In most ways, Miranda Cremeens and Lauren Ball are like your average girls.

Wednesday, October 10, 2001

In most ways, Miranda Cremeens and Lauren Ball are like your average girls.

Cremeens, 11, enjoys going to the movies with her friends and shopping. The sixth-grader at Rock Hill middle school also likes sports. She passes her time dribbling a basketball, she’ll tell you with a shy grin on her face.

"She’s kind of bashful," her mother, Becky is quick to point out. "But she basically likes to do the same things every other kid her age likes to do."

Five-year-old Lauren Ball’s favorite thing to do is drawing. She also has fun playing with her friends who live in her neighborhood and her classmates at West Ironton Kindergarten and she loves playing with her Barbie dolls.

Really, the only difference between them and their peers is they are confined to wheelchairs. Miranda, the daughter of Rick and Becky Cremeens of Kitts Hill and Lauren, the daughter of Jeff and Beth Ball of Ironton, suffer from spinal muscular atrophy (SMA), a disease which affects the motor neurons of the spinal cord and brain stem.

As they motored around Spare Time Recreation Tuesday, it was obvious they have developed a strong friendship even though several years separate them. They shared laughs and took turns playing video and other games at the complex.

"Really, Lauren and Miranda are just like any other child," said Mrs. Ball. "They just get around differently."

SMA causes the muscle cells to become which, in turn, weakens the muscles of the limbs and, in some cases, the muscles used for swallowing and breathing. The disease is the top inherited killer of children under two.

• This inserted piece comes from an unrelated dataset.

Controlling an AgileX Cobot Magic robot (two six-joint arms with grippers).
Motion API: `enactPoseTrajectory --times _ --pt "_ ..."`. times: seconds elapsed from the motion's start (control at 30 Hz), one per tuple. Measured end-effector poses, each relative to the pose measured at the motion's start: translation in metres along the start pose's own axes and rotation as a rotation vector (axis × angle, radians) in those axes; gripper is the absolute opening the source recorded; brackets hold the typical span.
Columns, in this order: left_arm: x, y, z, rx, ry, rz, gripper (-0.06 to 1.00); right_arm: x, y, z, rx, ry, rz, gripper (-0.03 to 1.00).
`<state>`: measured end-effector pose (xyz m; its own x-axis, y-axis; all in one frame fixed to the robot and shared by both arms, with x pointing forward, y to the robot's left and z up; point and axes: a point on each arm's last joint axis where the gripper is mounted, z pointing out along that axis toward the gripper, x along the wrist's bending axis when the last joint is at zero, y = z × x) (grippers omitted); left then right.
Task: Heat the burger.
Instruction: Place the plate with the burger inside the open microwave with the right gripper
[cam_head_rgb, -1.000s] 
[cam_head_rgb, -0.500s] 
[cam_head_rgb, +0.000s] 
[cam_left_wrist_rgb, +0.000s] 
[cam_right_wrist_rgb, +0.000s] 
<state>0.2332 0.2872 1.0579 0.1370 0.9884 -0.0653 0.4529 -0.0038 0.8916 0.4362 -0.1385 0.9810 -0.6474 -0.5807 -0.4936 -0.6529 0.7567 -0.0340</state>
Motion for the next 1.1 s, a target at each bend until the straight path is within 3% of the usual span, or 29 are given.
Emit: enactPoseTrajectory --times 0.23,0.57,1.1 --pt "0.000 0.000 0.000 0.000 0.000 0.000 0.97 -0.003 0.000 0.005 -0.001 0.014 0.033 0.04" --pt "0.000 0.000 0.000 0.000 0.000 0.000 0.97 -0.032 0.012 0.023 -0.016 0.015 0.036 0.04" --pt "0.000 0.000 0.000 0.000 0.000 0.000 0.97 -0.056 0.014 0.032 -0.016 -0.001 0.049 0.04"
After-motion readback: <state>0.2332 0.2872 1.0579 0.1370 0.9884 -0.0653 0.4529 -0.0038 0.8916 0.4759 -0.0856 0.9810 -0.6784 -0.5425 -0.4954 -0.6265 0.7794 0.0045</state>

Recent studies of the disease confirm that most children and adults with SMA have inherited this disorder by receiving one gene from both their mother and their father. Between one in 40 and one in 80 healthy men and women carry the gene for SMA. If both a man and woman carry the gene, the chances are 25 percent that their children will be born with SMA.

Intelligence is unaffected and studies have shown that physicians who work with children who have SMA are impressed that they tend to be alert, interactive and gifted.

"That’s very important to let people know," said Mrs. Cremeens. "Just because they are in wheelchairs doesn’t mean they are stupid or different. They are just ordinary kids."

Generally, there are four types of SMA: Type I, Type II, Type III and Type IV (Adult). Miranda is a Type III patient and Lauren a Type II.

Type I SMA is the most severe form of the disease. Virtually all children with Type I SMA show symptoms of weakness before they are eight months old. Children with Type I SMA are never able to sit without assistance.

The disease also affects the muscles used for chewing and swallowing and the muscles of the arms and legs. The weakness of the chest wall muscles makes it difficult for the child to breathe deeply or generate a strong cough. They also are at high risk of pneumonia.

In children with Type II SMA, the weaknesses are less severe. Symptoms are usually noticed between the ages of 6 and 18 months, the age Lauren was when she was diagnosed. The clinical features are similar to those found in children with Type I.

Children with Type II SMA usually have the ability to sit independently, but are very rarely able to walk or stand without help.

Children with Type III typically develop symptoms after 18 months of age. Miranda, for example, was not diagnosed until she was 2. These children achieve independent walking and may remain ambulatory for years after the onset of symptoms. Other patients develop slow progressing symptoms that usually result in a loss of independent walking.

Respiratory and swallowing complications are uncommon in Type III patients.

Type IV SMA (Adult) begins in adulthood with most patients noticing symptoms in their mid-30’s. Only a small number of patients eventually requiring wheelchair assistance.

Though there is not a cure or a real effective treatment for SMA, both Miranda and Lauren do receive physical therapy to keep their muscles from degenerating even more. Research of SMA, however, has brought forth some advanced care for the disease. It has also made it

easier to identify.

For example, in 1992 Miranda had to undergo a muscle biopsy for her diagnosis. Just five years later when Lauren was diagnosed, doctors were able to detect the disease through a DNA blood test.

With research coming this far in such a short period of time, though, both the Balls and the Cremeens are optimistic about what the future may hold for their children.

"I think as medical technology improves, things are going to get better," Mrs. Ball said. "In the last 10 years, there has been so much come out of the research. Hopefully, they’ll find a cure or at least treatment so Lauren and Miranda can have more endurance and strength."